What a fantastic communicator. He knew just the right tidbits to throw in to help people through his explanations. He was excited and charming. I hope to see him back here!
Z
absolutely agree!
false.
One can easily see how well this man understands this subject by the clarity of his explanations.
Absolutely. I was trying to express the same thought, but the words wouldn't come to me. I wish most professors could convey complex topics with anywhere near this clarity, studying STEM subjects would be that much easier!
Yeah he's been working on this problem for 4 years.
btw, Jared's supervisor is (I believe) James Maynard, who has been on the channel before!
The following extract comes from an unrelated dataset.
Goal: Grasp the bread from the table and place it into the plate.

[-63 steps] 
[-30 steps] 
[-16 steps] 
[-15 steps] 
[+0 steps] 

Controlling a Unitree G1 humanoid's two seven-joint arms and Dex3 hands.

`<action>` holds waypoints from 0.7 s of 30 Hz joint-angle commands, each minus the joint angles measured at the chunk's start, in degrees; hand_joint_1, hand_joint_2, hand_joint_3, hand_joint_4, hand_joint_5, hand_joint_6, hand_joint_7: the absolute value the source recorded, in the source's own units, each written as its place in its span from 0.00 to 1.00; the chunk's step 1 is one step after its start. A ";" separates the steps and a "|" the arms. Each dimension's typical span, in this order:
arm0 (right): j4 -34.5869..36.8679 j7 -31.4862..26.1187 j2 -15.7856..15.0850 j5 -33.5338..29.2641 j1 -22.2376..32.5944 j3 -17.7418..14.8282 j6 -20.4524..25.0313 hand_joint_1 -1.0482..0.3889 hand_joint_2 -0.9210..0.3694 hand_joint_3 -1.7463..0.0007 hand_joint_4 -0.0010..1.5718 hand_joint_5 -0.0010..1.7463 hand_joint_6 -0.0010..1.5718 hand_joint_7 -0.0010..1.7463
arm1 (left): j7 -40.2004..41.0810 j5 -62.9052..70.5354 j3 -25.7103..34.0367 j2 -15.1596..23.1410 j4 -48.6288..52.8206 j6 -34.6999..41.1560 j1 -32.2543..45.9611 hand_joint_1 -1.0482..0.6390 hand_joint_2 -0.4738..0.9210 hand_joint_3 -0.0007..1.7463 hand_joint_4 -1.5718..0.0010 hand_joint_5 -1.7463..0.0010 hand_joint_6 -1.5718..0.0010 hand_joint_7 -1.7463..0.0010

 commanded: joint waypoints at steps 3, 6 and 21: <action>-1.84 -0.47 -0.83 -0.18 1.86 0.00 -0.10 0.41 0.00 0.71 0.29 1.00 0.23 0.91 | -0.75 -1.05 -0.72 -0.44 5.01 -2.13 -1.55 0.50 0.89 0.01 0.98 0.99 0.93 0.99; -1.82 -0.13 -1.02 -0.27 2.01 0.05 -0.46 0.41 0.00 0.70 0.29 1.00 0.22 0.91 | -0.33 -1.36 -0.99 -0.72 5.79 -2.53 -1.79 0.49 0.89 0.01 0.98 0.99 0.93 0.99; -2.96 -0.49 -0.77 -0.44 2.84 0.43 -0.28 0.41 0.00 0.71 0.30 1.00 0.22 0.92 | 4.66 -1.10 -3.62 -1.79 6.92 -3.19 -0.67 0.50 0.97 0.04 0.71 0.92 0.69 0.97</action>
As a side note, I'm super bummed that Brady came to film in my department while I was there and I didn't see him - the reason I applied to do maths at uni was the twin prime conjecture video that Brady did with James Maynard (and then I got to take his course on analytic number theory, which was super cool).
Whoa I didn't knew James Maynard was supervisor of Jared.
So are you working on the twin prime conjecture?
Numberphile Cinematic Universe is crazy connected.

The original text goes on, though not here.